Best Practices for Debugging DiffEqFlux Errors

What are best practices for debugging when encountering errors with DiffEqFlux problems?

I’m working on creating a differentiable ODE simulator with DiffEqFlux. It’s an amazing and powerful tool! However, debugging taking gradients through ODEs is frequently more difficult than debugging standard Julia code. For example,

  • Error messages can be massive. The names of single types can be 2000+ lines long in a stacktrace.
  • Debugger.jl is difficult to use in this case. It causes Julia to interpret the DiffEqFlux + Zygote code, which results in a dramatic runtime performance drop.
  • When using Infiltrator.jl or printouts during the differentiation process, the intermediate types used for differentiation (e.g. dual numbers, adjoints, etc) can be tricky to map back to the original parameters of the simulation.
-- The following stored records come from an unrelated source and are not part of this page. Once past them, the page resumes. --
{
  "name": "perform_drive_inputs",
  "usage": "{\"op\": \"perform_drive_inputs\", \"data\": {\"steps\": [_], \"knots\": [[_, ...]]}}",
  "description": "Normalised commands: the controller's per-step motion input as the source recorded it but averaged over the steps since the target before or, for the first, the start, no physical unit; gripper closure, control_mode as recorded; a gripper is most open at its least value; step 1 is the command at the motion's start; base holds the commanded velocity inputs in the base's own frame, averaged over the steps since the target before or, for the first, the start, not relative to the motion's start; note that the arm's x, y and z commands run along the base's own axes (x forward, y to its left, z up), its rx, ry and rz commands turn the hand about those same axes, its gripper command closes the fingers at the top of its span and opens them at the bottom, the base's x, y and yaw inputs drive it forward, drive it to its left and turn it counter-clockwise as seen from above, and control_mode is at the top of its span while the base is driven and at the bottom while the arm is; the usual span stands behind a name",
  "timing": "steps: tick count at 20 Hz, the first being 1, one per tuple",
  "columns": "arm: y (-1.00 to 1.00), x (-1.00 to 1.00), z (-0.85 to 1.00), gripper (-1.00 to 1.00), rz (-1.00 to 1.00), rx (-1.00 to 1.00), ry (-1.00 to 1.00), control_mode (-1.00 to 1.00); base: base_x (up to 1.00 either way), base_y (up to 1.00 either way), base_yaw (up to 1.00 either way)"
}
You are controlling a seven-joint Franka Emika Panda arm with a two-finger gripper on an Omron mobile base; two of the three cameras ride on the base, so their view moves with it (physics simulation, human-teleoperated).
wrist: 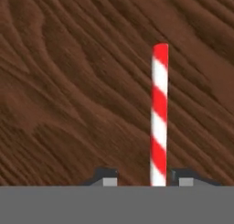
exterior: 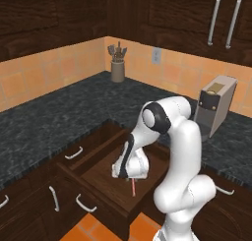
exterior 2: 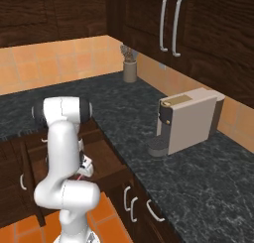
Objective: Take a straw from the drawer in front and place it inside the glass cup on the dining counter.
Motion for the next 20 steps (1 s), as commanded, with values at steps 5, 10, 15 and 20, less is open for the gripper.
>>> {"op": "perform_drive_inputs", "data": {"steps": [5, 10, 15, 20], "knots": [[0.03, 0.0, -0.02, 1.0, 0.0, 0.04, 0.0, -1.0, 0.0, 0.0, 0.0], [0.01, -0.06, 0.07, 1.0, -0.01, 0.02, -0.01, -1.0, 0.0, 0.0, 0.0], [0.12, -0.19, 0.33, 1.0, -0.04, 0.0, -0.04, -1.0, 0.0, 0.0, 0.0], [0.11, -0.11, 0.76, 1.0, -0.05, 0.0, -0.12, -1.0, 0.0, 0.0, 0.0]]}}
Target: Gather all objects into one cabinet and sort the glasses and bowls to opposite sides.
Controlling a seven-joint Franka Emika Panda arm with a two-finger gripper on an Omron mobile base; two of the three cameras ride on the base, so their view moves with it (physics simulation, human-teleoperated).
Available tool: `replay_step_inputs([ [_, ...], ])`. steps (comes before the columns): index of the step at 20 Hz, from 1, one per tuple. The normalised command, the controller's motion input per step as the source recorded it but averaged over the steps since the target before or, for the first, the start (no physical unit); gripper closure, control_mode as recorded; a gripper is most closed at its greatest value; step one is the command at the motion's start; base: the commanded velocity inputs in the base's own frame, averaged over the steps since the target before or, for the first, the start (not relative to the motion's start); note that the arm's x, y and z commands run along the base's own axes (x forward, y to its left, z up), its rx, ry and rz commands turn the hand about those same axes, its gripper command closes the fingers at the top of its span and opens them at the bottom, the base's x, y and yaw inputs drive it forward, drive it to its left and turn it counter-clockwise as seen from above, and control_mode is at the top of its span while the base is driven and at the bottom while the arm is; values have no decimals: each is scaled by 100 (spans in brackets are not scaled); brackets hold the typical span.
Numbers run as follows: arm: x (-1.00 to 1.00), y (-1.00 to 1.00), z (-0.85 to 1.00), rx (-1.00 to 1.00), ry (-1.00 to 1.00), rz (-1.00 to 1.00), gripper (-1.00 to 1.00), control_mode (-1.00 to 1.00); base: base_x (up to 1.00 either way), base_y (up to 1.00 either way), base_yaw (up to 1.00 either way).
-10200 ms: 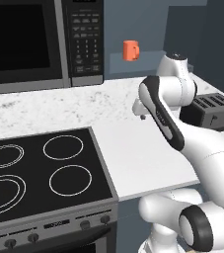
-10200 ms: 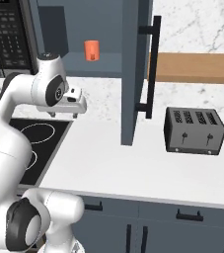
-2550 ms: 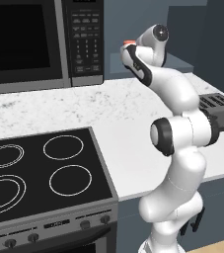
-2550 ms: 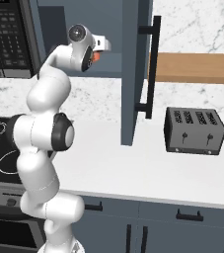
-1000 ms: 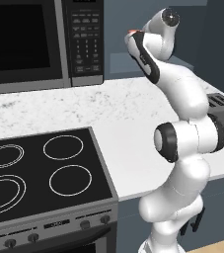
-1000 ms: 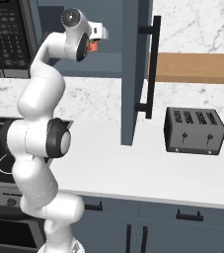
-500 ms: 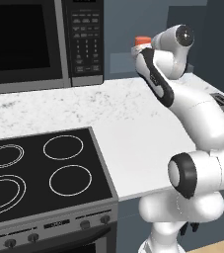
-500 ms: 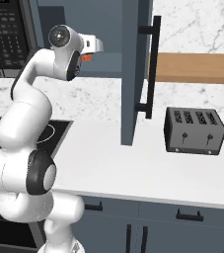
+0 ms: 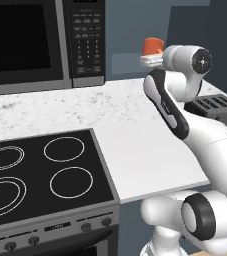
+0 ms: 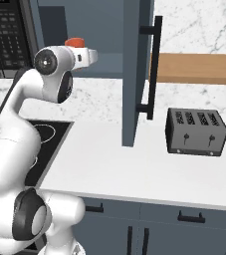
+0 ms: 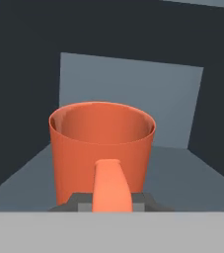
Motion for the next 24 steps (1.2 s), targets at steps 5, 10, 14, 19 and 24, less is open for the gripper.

I would love to know any tips or tricks to isolate and identify bugs when differentiating through DiffEqFlux ODEs / DAEs / etc. Here’s what I’ve tried so far with some success:

  • Double check that the model is actually differentiable.
  • Check that I can take the gradients of individual sub-functions used within my ODE dynamics function.
  • Comment out chunks of the dynamics function, and incrementally uncomment them until the error returns.

Any additional suggestions?

(This isn’t intended to be negative criticism directed specifically at DiffEqFlux–it’s a fantastic tool and I’m excited to use it going forward! As a fairly new user, I’m simply trying to speed up my debugging process.)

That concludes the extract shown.